What is being asked
Any picture in the range stays out of the copy; retype exactly the lines from the one with "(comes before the" to the end of the listing.

Data excerpt
────────

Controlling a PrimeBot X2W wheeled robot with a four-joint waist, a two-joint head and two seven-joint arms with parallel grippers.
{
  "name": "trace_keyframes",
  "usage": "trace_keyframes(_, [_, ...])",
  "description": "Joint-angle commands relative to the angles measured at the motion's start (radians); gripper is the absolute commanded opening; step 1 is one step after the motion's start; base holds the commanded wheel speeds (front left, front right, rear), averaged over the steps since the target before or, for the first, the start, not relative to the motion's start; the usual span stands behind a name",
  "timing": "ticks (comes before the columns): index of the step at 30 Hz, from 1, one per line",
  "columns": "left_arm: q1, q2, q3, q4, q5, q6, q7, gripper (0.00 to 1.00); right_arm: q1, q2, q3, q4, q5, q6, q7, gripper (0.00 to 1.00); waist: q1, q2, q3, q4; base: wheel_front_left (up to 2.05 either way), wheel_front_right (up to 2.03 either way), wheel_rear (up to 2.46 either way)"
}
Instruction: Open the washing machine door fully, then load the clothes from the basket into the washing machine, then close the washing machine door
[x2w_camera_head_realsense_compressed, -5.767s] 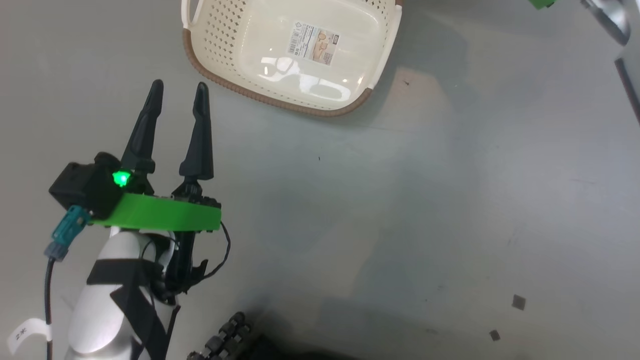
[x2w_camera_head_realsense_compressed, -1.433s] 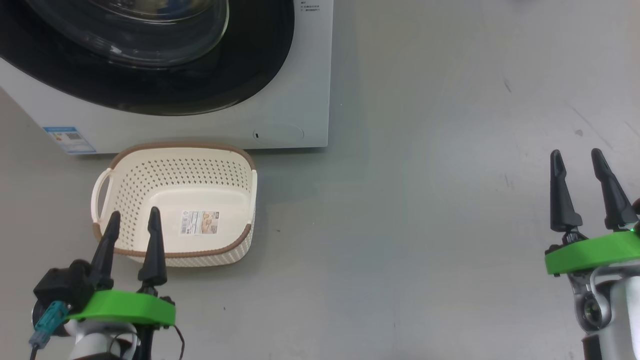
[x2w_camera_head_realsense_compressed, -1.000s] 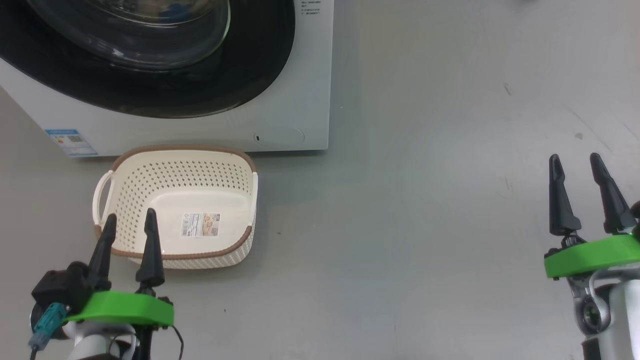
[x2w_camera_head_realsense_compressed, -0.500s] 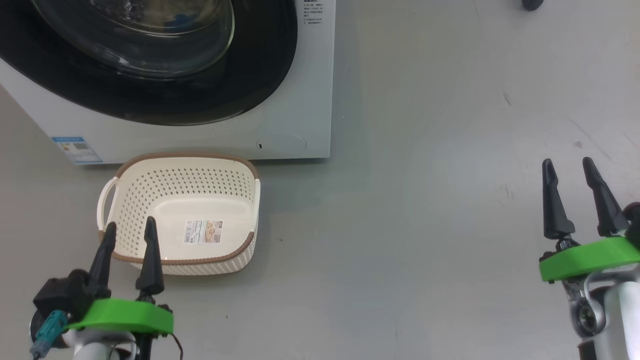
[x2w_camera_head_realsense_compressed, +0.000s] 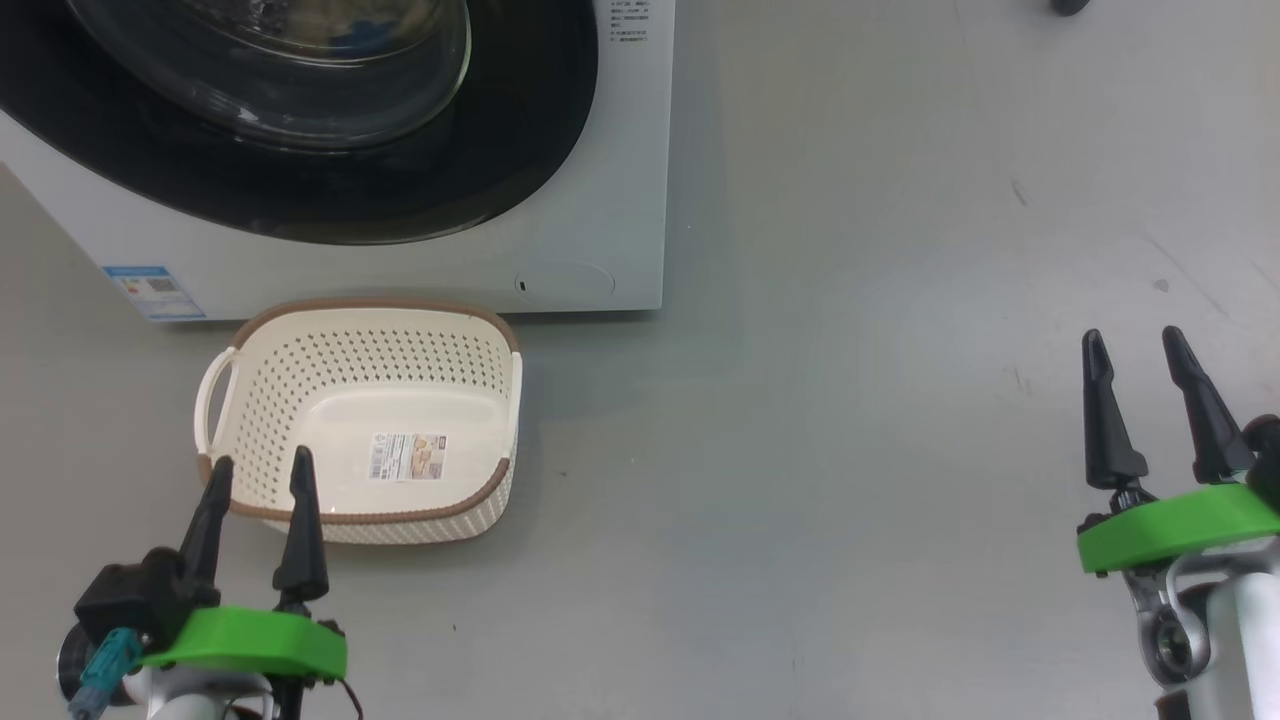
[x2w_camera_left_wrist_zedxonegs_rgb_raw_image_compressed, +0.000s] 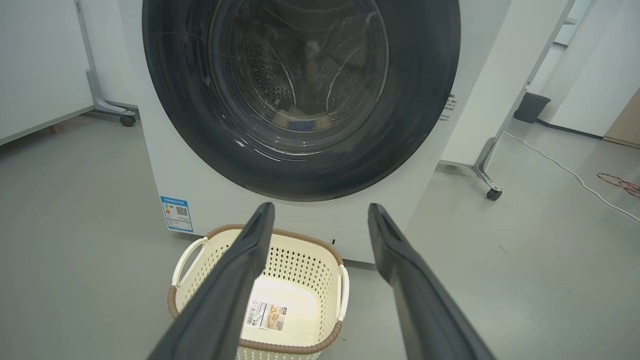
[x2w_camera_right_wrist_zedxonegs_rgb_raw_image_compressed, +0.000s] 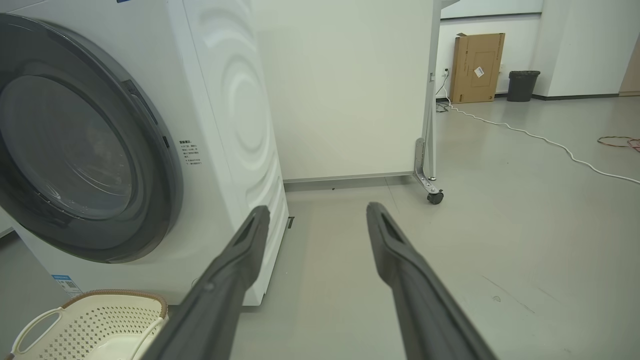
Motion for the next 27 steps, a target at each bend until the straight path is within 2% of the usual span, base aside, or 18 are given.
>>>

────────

Task output
  "timing": "ticks (comes before the columns): index of the step at 30 Hz, from 1, one per line",
  "columns": "left_arm: q1, q2, q3, q4, q5, q6, q7, gripper (0.00 to 1.00); right_arm: q1, q2, q3, q4, q5, q6, q7, gripper (0.00 to 1.00); waist: q1, q2, q3, q4; base: wheel_front_left (up to 2.05 either way), wheel_front_right (up to 2.03 either way), wheel_rear (up to 2.46 either way)"
}
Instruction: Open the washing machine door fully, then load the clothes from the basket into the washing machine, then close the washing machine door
[x2w_camera_head_realsense_compressed, -5.767s] 
[x2w_camera_head_realsense_compressed, -1.433s] 
[x2w_camera_head_realsense_compressed, -1.000s] 
[x2w_camera_head_realsense_compressed, -0.500s] 
[x2w_camera_head_realsense_compressed, +0.000s] 
[x2w_camera_left_wrist_zedxonegs_rgb_raw_image_compressed, +0.000s] 
[x2w_camera_right_wrist_zedxonegs_rgb_raw_image_compressed, +0.000s] 
Motion for the next 27 steps, a target at each bend until the straight path is within 2% of the usual span, base aside, or 18 are given.
>>>

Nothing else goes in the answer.